Schönheit regt zur Nachahmung an

Die Literaturwissenschaftlerin und Professorin für Ästhetik Elaine Scarry hat in ihrem Buch „On Beauty and Being Just“ das Wesen der Schönheit untersucht. Schönheit ist das, was die Welt zur Nachahmung (reproduction) anregt – weil sie Vitalität symbolisiert. „Schönheit scheint den Akt der Reproduktion anzuregen, ja sogar neu zu verdrahten … Schönheit bringt ständig Kopien ihrer selbst in Umlauf. Sie verführt uns, sie zu zeichnen, Fotografien von ihr zu machen, sie anderen Menschen zu beschreiben, sie wiederherzustellen.“

Wenn es das Schöne nicht gäbe, so Elaine Scarry, wäre die Welt nicht nur ärmer, sie wäre auch sinn- und perspektivlos; Schönheit belebt, sie erst macht das Leben lebendig, lebenswert.
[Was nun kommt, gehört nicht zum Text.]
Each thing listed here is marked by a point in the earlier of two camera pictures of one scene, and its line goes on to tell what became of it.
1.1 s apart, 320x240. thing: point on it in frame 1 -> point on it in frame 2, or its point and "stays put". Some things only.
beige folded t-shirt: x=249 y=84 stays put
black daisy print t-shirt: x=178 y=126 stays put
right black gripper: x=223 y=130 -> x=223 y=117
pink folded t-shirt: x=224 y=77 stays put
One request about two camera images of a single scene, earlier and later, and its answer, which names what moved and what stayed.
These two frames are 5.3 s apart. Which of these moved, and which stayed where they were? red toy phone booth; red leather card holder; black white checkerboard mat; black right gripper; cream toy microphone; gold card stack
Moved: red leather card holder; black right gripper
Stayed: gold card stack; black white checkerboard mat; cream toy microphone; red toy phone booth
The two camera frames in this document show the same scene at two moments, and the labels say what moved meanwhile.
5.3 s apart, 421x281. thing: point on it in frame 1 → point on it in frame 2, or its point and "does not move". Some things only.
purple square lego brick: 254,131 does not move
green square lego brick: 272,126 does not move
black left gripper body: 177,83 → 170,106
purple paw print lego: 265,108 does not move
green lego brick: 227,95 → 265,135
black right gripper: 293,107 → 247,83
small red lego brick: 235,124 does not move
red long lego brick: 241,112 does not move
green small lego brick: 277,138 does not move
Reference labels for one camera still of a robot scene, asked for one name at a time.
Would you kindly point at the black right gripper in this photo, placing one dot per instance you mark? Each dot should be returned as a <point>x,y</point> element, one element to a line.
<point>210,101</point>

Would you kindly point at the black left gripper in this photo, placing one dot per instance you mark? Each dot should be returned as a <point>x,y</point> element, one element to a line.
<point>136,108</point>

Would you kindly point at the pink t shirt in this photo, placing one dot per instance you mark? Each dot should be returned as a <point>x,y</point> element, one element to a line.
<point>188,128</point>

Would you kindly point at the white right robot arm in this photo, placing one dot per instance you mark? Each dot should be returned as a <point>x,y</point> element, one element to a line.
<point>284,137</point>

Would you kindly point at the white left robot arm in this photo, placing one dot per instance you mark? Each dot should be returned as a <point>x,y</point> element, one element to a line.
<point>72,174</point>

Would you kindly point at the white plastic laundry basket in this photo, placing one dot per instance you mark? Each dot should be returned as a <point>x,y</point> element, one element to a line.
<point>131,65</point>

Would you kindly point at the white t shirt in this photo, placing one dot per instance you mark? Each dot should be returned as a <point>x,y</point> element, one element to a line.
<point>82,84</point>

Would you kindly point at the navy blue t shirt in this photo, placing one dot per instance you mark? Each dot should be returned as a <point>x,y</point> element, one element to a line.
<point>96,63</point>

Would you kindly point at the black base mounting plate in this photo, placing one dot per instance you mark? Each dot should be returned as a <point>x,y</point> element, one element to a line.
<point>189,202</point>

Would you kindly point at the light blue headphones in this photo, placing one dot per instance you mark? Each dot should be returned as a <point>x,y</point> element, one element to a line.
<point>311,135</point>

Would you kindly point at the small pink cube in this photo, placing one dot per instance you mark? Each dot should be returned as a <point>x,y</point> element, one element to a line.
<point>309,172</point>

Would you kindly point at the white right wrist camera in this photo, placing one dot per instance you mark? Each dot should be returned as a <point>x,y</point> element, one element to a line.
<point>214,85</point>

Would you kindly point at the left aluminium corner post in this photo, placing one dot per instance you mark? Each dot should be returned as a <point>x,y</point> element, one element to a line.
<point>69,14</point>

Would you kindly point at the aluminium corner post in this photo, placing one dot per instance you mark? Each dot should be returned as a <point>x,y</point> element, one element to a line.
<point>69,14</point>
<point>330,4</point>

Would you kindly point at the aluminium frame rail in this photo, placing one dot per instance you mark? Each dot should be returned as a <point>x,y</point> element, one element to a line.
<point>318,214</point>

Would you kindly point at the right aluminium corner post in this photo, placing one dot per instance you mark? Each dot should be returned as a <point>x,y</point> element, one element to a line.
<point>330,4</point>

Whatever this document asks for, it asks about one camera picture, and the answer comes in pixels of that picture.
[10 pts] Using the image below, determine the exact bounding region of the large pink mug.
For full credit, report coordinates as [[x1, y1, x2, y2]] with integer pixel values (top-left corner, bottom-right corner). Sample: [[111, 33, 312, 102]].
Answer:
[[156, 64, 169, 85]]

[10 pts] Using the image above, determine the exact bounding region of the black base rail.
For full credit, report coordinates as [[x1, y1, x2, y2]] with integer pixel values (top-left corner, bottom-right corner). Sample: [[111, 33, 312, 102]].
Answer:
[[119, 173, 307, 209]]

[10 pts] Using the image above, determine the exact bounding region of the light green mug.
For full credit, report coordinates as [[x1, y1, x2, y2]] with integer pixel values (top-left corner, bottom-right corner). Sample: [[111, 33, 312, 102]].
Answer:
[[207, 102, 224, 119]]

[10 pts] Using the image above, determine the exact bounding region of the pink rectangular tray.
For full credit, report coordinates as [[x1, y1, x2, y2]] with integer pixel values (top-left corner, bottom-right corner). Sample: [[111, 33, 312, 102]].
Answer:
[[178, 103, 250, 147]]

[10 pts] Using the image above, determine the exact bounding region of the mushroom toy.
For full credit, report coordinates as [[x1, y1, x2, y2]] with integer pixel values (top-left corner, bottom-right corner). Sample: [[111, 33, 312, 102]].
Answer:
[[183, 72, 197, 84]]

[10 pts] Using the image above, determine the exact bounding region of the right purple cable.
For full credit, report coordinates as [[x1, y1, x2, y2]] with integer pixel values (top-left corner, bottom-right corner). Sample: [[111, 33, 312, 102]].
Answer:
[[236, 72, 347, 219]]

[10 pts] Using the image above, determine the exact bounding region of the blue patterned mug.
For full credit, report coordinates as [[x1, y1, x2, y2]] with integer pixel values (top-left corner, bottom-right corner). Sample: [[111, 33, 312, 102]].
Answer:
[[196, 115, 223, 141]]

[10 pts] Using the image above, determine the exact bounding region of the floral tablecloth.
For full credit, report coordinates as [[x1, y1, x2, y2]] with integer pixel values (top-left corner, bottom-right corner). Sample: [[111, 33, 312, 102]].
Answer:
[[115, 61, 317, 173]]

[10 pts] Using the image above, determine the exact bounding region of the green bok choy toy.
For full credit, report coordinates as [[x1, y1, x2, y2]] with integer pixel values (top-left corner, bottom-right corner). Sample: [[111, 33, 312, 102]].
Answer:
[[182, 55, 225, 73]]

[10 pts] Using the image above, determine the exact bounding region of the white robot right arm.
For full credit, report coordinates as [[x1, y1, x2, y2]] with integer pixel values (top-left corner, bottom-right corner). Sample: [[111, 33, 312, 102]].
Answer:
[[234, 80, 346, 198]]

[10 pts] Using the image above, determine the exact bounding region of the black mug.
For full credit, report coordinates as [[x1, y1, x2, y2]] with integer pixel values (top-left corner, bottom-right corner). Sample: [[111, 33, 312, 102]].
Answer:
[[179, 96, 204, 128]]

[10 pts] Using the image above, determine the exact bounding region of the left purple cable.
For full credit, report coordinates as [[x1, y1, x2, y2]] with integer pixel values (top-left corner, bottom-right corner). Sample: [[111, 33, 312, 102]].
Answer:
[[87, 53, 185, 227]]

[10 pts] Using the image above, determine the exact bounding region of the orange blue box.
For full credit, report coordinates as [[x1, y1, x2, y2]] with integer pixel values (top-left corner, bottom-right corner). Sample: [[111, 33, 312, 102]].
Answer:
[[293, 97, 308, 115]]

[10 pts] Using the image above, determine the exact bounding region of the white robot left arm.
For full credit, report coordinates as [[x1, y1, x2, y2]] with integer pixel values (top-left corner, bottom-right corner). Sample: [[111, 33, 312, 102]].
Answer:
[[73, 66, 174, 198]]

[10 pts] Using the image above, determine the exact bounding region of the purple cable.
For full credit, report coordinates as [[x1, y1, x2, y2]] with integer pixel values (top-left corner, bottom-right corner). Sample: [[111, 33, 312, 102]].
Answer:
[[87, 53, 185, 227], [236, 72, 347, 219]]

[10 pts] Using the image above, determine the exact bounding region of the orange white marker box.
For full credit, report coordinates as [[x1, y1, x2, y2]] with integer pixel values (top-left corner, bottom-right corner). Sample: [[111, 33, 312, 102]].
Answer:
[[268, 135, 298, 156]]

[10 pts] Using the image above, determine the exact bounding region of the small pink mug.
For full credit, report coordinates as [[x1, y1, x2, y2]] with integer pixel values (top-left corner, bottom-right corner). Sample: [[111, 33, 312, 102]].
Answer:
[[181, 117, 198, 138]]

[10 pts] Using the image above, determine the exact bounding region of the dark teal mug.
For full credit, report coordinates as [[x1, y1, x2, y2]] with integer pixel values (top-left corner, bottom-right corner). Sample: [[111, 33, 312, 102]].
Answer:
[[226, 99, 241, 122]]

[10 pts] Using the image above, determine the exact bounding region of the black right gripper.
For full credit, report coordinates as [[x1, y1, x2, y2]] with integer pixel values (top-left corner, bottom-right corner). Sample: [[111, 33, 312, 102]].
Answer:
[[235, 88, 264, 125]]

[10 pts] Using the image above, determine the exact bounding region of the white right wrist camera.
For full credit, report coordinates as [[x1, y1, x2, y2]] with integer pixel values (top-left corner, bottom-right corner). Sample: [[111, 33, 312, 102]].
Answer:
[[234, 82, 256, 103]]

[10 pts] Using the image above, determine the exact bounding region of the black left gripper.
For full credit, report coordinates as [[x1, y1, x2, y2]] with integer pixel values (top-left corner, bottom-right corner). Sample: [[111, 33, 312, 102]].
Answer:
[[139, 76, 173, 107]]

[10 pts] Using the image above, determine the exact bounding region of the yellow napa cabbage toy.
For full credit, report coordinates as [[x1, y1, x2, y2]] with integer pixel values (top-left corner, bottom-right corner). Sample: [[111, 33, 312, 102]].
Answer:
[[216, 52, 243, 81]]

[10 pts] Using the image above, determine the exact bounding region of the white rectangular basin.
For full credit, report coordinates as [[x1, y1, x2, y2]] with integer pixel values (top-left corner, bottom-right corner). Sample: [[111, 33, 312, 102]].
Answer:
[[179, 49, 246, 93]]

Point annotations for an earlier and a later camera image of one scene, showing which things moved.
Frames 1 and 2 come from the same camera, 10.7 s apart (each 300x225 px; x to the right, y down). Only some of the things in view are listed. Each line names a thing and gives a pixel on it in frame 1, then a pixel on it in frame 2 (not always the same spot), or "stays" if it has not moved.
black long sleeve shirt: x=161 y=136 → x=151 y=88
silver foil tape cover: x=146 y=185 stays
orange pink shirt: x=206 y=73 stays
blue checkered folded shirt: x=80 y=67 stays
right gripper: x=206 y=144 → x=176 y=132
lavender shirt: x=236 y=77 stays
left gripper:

Matthias Horx fügt hinzu: „Wenn Schönheit ein unabweisbares Element der Evolution ist, dann „müssen“ wir schöne Kinder züchten. Wir tun es längst – mit „konventionellen“ Mitteln. Jedes Mal, wenn wir unseren Reproduktionspartner suchen. Jedes Mal, wenn wir uns im Spiegel betrachten, das heißt unser Verführungskapital messen.“

Der wahre Feind der Schönheit ist die Perfektion

Alle Menschen vollziehen also die ständige Selektion in Richtung „gesünder und schöner“. Gleichzeitig setzt sich Schönheit selbst Grenzen. Wenn sie sich von der Vitalität trennt, stirbt sie. Schönheit braucht immer auch Abweichungen, Fehler. Früher setzte man den sogenannten „Schönheitsfleck“ ein – eine bewusste Störung der Harmonie. Kontrapunkt gegen das, was der wahre Feind der Schönheit ist: Perfektion. Perfektion ist ein „ausevolutionierter“ Zustand, in dem die Vitalität verschwindet, und entspricht damit nicht dem „Ziel“ der Evolution, so der Philosoph und Mathematiker Christopher Potter.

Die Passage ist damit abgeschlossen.